Realising the value of public data to innovations that benefit the community at large is dependent on the public’s confidence that privacy is protected. The OAIC continues to work with Australian Government agencies to enhance privacy protection in published datasets.
A different perspective is provided in the US World Privacy Forum report by Pam Dixon and John Emerson on The Geography of Medical Identity Theft, presented at the Federal Trade Commission Workshop on Informational Injury

The report comments
Medical identity theft has existed in various forms for decades, but it was in 2006 that World Privacy Forum published the first major report about the crime. The report called for medical data breach notification laws and more research about medical identity theft and its impacts. Since that time, medical data breach notification laws have been enacted, and other progress has been made, particularly in the quality of consumer complaint datasets gathered around identity theft, including medical forms of the crime. This report uses new data arising from consumer medical identity theft complaint reporting and medical data breach reporting to analyze and document the geography of medical identity theft and its growth patterns. The report also discusses new aspects of consumer harm resulting from the crime that the data has brought to light.
The authors ague
medical identity theft is growing overall in the United States, however, there’s a catch. The consumer complaint data suggests that the crime is growing at different rates in different states and regions of the US, creating medical identity theft “hotspots.” Populous states such as California, Florida, Texas, New York, and to a lesser degree, Illinois, often have high consumer complaint counts, which can result from population effects. Based on data analysis of “rate per million” so as to equalize for population, strong additional patterns emerge from the complaint data. Notably, a large cluster of southeastern states emerge as a regional hotspot for medical identity theft, with steady growth patterns. Medical identity theft hotspots have also occurred in a dispersed mix of less populous states. 

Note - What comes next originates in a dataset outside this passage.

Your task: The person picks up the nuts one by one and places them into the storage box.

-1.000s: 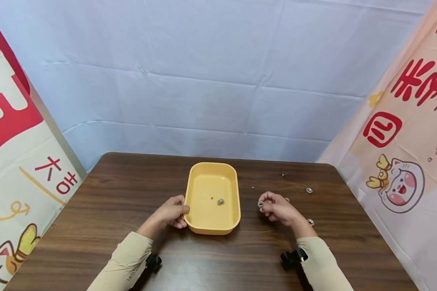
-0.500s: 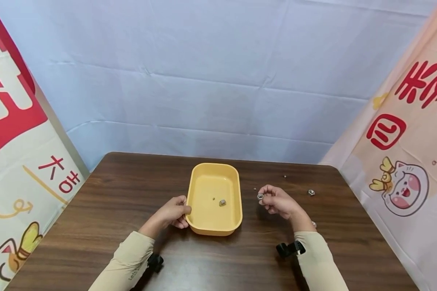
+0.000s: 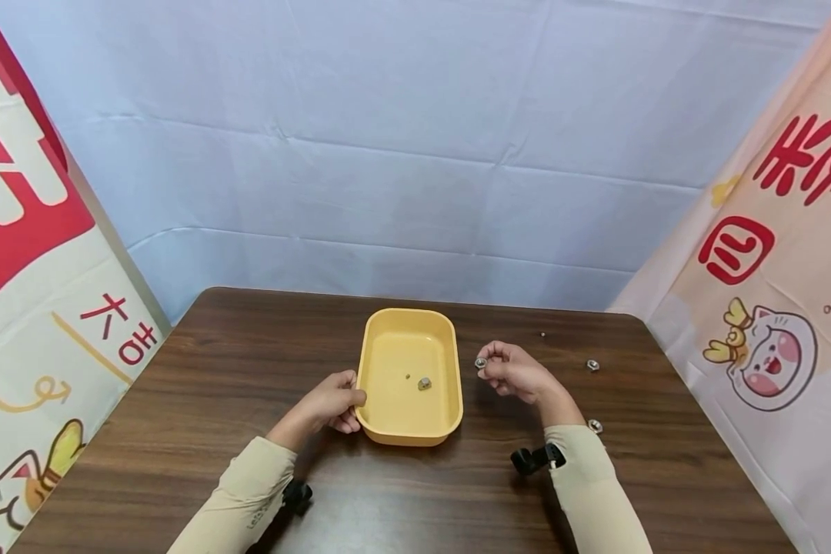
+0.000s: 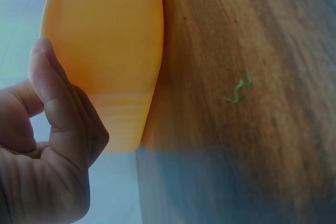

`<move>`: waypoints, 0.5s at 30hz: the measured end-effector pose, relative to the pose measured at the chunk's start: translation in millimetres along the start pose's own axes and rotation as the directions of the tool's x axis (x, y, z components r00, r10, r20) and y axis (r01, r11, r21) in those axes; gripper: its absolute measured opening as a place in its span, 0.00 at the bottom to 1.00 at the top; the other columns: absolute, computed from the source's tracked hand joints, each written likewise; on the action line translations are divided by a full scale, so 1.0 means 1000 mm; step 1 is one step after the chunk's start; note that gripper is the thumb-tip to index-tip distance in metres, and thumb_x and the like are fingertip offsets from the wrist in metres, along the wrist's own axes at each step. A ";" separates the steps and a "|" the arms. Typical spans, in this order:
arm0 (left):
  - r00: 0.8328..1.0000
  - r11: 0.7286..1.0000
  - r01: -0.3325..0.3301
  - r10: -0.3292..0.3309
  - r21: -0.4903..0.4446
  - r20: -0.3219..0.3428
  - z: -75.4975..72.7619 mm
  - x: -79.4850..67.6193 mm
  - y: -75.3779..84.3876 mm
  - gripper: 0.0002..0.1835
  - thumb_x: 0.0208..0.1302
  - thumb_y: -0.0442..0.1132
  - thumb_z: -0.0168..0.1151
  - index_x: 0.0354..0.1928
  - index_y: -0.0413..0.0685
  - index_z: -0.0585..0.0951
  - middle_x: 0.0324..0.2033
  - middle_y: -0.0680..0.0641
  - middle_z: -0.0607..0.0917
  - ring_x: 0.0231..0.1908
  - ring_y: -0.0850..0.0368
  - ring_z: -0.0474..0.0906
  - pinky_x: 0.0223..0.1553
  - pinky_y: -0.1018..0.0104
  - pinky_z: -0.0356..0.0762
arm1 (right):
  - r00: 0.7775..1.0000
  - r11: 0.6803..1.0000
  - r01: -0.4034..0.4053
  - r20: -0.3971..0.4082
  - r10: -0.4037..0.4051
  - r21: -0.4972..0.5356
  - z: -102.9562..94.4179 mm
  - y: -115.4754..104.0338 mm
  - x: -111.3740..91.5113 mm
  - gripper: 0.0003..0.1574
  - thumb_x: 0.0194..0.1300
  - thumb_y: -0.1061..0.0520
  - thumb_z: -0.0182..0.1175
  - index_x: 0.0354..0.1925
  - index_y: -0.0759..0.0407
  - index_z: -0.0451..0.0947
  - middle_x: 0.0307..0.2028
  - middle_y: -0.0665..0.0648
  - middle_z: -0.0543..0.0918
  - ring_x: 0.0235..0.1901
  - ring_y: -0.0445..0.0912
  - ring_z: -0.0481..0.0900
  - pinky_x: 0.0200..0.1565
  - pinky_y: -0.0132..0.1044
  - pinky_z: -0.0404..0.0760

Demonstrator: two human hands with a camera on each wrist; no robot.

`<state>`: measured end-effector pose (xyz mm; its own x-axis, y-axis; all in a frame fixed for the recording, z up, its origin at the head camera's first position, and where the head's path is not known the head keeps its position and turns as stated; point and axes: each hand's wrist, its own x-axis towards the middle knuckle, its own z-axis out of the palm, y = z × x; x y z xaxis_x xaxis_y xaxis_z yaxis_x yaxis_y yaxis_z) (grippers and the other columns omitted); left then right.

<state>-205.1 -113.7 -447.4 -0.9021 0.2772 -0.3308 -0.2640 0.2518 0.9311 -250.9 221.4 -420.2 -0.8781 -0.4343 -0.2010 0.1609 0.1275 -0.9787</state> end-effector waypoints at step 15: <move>1.000 1.000 -0.004 0.004 -0.005 -0.007 0.001 0.000 0.000 0.04 0.52 0.30 0.48 0.29 0.39 0.64 0.13 0.44 0.73 0.10 0.58 0.74 0.11 0.69 0.73 | 0.997 0.999 0.023 0.081 -0.020 -0.045 0.016 -0.026 0.024 0.16 0.53 0.71 0.53 0.42 0.66 0.65 0.21 0.54 0.71 0.17 0.43 0.64 0.17 0.31 0.60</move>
<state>-204.9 -112.5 -448.0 -0.9053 0.2717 -0.3265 -0.2624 0.2465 0.9329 -269.2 193.7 -400.5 -0.8416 -0.5077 -0.1843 0.1200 0.1571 -0.9803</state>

In addition to documenting geographic and growth patterns, the complaint data also documented significant and heretofore largely unreported patterns of harm related to debt collection resulting from medical identity theft, including debt collections documented to be one to three years in duration. 

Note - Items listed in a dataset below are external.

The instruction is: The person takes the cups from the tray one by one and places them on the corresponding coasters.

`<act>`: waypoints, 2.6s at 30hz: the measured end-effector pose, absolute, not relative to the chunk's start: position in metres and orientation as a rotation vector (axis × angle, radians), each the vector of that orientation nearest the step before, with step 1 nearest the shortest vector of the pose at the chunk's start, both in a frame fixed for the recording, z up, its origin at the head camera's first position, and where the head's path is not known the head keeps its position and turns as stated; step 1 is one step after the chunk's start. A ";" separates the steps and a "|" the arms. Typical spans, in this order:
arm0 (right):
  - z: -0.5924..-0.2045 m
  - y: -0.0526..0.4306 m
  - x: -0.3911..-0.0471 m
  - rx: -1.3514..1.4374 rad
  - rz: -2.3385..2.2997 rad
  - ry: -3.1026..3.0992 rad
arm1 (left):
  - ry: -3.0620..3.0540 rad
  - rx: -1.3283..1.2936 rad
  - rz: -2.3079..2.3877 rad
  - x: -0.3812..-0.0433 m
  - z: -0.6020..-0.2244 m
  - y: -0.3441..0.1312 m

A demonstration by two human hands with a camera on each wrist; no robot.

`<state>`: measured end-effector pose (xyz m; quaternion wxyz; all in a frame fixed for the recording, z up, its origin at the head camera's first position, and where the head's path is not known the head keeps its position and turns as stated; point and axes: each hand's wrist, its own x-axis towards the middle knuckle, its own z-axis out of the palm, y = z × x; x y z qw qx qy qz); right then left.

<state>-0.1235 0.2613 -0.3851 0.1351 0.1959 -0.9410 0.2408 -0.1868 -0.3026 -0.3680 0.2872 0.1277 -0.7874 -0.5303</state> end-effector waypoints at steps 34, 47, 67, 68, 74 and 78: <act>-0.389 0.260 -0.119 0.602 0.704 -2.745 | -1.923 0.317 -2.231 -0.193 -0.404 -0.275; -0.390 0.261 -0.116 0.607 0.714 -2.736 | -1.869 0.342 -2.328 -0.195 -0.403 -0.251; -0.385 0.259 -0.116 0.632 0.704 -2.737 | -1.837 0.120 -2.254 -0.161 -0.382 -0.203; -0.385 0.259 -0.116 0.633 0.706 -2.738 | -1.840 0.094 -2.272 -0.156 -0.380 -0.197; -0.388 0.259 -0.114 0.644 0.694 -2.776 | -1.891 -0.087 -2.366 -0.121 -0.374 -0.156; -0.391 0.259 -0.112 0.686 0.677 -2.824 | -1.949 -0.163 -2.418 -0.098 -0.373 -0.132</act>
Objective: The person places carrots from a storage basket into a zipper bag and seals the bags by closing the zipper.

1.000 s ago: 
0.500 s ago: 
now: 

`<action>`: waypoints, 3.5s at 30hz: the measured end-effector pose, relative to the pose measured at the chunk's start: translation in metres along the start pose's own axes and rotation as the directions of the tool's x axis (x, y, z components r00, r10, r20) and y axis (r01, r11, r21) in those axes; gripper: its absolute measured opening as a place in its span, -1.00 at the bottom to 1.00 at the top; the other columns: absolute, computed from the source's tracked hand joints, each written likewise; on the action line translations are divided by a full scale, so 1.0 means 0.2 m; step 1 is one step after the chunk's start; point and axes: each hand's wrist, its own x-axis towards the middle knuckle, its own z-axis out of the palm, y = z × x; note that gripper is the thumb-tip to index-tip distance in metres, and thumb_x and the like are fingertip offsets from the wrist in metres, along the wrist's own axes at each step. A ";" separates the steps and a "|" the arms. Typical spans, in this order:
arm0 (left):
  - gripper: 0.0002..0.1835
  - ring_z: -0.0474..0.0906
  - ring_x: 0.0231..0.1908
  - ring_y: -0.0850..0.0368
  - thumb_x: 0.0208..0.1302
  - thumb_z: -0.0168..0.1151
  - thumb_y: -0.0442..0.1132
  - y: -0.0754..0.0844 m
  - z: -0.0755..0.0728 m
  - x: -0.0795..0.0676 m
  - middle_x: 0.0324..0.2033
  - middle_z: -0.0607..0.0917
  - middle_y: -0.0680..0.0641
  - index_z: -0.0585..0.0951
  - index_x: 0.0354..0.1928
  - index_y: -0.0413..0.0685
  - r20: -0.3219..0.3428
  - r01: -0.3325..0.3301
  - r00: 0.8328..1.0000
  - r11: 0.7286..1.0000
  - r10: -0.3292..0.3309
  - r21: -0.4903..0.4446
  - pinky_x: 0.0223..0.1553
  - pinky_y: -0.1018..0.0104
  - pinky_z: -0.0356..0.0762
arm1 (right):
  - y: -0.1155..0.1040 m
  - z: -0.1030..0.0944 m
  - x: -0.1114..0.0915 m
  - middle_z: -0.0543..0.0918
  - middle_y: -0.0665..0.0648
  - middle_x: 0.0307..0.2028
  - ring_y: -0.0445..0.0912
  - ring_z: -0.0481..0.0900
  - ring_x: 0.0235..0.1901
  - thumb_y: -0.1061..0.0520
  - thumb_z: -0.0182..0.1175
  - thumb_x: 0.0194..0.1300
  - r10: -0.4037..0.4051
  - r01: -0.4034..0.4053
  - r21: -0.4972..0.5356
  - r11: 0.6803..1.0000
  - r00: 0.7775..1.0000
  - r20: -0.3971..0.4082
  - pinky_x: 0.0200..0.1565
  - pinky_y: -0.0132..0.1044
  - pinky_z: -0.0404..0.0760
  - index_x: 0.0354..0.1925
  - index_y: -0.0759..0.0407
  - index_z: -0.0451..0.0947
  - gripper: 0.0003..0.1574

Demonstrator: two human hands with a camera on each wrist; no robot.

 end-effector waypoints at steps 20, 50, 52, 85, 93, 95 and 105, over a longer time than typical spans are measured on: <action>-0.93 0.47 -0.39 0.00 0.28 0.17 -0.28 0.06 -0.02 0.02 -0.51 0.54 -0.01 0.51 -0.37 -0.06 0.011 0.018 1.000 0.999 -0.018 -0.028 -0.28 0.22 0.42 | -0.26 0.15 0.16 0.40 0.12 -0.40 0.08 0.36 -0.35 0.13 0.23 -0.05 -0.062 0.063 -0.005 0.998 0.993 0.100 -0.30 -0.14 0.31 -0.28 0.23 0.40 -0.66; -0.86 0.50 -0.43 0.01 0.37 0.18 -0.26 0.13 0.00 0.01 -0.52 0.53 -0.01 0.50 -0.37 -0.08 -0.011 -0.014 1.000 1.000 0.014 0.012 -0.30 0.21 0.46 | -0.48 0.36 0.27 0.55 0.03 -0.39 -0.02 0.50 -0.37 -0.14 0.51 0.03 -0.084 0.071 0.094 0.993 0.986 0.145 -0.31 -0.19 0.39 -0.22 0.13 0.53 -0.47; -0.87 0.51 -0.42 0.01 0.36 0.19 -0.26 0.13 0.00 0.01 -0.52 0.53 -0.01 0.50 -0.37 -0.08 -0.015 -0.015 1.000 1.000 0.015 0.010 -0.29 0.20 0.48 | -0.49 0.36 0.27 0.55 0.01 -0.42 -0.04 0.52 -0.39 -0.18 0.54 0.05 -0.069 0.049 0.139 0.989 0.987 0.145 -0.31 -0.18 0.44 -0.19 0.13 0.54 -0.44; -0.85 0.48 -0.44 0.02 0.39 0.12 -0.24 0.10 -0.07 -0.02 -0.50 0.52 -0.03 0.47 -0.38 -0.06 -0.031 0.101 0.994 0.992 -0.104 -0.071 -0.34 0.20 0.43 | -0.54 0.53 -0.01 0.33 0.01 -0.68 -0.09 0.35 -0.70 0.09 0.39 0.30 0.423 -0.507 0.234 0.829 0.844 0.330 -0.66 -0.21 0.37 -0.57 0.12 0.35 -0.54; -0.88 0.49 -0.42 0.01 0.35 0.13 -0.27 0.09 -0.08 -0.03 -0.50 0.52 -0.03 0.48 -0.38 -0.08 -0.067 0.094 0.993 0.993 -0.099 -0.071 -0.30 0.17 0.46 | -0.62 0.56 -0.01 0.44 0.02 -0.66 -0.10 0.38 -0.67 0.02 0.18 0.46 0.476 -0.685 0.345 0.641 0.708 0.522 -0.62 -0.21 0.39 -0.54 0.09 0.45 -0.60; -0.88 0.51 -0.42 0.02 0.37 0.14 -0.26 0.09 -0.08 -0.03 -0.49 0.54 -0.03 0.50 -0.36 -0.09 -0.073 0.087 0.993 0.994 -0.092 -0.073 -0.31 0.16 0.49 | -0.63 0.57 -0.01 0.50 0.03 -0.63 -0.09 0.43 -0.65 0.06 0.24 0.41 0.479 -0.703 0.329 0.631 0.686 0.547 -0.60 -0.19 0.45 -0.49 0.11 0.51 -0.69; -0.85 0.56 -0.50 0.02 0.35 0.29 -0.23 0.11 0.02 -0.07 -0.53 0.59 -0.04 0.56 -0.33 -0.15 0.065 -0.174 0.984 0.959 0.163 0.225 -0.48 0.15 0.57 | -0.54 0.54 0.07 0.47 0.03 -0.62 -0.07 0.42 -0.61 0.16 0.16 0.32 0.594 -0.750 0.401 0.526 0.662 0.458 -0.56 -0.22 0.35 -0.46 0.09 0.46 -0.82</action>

The documentation of debt collection impacts on victims of medical identity theft is new information, and needs to be added to the understanding of how medical identity theft impacts victims of the crime. Although impacts and modalities will be discussed in detail in Part 3 of this report series, this report touches on this research as it represents a significant adjacent finding.
Their  recommendations include:
• The Department of Health and Human Services should facilitate the collection of follow up information from those affected by medical data breaches, specifically including data to document medical debt collection activity post-breach. 

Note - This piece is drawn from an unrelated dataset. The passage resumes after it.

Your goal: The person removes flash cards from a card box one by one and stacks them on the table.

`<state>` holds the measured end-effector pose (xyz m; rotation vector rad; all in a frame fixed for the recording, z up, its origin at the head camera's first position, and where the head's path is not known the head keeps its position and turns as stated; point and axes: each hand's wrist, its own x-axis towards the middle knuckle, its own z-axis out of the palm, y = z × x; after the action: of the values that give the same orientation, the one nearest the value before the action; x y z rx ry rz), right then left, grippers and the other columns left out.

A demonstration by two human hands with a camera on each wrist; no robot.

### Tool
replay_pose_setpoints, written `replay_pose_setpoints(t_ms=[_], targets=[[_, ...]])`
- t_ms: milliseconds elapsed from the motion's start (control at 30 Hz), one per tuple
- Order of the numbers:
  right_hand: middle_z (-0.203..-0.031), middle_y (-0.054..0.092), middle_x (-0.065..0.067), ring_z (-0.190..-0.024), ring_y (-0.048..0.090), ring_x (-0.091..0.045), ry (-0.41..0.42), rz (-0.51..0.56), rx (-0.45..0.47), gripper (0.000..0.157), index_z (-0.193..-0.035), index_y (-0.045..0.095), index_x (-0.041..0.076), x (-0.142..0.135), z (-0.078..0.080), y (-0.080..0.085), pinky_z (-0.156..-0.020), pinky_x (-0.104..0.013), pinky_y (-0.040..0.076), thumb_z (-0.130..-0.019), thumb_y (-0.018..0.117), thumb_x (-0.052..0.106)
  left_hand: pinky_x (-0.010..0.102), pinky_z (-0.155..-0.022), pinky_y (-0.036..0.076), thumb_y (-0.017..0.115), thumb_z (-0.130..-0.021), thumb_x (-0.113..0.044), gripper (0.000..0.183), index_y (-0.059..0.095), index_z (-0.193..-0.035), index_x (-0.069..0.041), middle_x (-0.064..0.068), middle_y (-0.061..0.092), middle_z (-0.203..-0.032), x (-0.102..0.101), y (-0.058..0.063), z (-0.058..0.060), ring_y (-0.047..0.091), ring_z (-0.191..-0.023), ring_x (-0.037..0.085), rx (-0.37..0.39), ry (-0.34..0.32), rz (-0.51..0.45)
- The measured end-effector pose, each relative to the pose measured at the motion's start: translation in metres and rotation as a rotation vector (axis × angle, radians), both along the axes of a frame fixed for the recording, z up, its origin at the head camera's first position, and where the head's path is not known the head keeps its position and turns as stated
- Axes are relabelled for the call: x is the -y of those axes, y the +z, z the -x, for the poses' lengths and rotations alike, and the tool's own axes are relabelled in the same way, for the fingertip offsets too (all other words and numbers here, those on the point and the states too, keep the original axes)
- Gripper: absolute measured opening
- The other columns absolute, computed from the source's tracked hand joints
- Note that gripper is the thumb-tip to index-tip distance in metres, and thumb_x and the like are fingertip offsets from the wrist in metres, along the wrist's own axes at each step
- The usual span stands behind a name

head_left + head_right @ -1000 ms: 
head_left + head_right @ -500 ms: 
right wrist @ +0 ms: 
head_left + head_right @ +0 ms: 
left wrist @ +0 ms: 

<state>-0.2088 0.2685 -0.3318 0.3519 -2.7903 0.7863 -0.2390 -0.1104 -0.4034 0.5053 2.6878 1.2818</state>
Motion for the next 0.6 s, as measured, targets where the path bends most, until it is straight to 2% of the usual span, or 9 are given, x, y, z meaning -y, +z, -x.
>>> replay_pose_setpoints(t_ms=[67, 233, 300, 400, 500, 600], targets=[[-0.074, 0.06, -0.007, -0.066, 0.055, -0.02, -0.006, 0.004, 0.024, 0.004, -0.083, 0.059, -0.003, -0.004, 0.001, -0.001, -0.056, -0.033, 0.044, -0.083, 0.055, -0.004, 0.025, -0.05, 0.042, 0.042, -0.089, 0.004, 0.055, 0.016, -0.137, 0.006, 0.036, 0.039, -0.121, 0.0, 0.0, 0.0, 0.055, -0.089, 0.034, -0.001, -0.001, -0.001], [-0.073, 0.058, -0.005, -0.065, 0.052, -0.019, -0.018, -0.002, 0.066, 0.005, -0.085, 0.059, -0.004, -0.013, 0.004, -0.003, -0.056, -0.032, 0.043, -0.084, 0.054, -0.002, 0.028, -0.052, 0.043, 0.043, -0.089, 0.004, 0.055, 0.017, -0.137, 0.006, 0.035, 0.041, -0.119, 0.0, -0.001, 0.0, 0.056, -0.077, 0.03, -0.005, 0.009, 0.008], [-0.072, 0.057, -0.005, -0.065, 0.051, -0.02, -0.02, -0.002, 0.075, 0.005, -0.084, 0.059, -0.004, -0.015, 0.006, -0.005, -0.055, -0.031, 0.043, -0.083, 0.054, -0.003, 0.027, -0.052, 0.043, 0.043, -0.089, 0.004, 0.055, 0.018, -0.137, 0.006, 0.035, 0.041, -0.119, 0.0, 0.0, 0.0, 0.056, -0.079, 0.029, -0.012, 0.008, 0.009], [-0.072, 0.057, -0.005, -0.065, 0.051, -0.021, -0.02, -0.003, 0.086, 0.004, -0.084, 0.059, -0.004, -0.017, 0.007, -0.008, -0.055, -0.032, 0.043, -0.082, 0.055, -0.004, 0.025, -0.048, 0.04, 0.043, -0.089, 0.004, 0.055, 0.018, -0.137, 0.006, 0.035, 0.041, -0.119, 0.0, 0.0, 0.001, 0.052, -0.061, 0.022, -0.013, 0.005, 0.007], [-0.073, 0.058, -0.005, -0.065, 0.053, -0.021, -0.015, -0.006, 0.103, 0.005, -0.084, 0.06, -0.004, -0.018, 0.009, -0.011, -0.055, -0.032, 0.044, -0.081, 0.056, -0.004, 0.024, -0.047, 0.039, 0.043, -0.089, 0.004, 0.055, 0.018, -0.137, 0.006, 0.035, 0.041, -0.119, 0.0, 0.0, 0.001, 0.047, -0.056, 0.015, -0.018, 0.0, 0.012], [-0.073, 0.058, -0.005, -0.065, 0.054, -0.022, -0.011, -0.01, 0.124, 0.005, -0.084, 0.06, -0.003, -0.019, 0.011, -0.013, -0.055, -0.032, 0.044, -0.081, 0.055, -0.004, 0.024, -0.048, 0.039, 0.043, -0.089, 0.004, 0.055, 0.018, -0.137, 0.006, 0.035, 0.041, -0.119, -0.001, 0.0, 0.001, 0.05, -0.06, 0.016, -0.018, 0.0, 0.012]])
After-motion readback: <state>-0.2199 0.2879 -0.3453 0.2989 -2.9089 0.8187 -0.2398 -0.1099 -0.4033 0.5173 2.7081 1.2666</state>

• Policymakers and law enforcement agencies should take regional and state hot spots suggested by the data into account when planning resources for medical identity theft deterrence, prevention, and remedies. 
• Healthcare providers and related stakeholders need comprehensive risk assessments focused on preventing medical identity theft while protecting patient privacy. These risk assessments need to include specific plans for handling patient debt collection practices, and specific procedures that will prevent debt arising from medical identity theft to be passed to a collection agency. 
• Patients, medical data breach victims, and other identity theft victims should be aware of states where medical identity theft is more active. 
• The Consumer Financial Protection Bureau should monitor medical debt collection practices more closely and address abuses.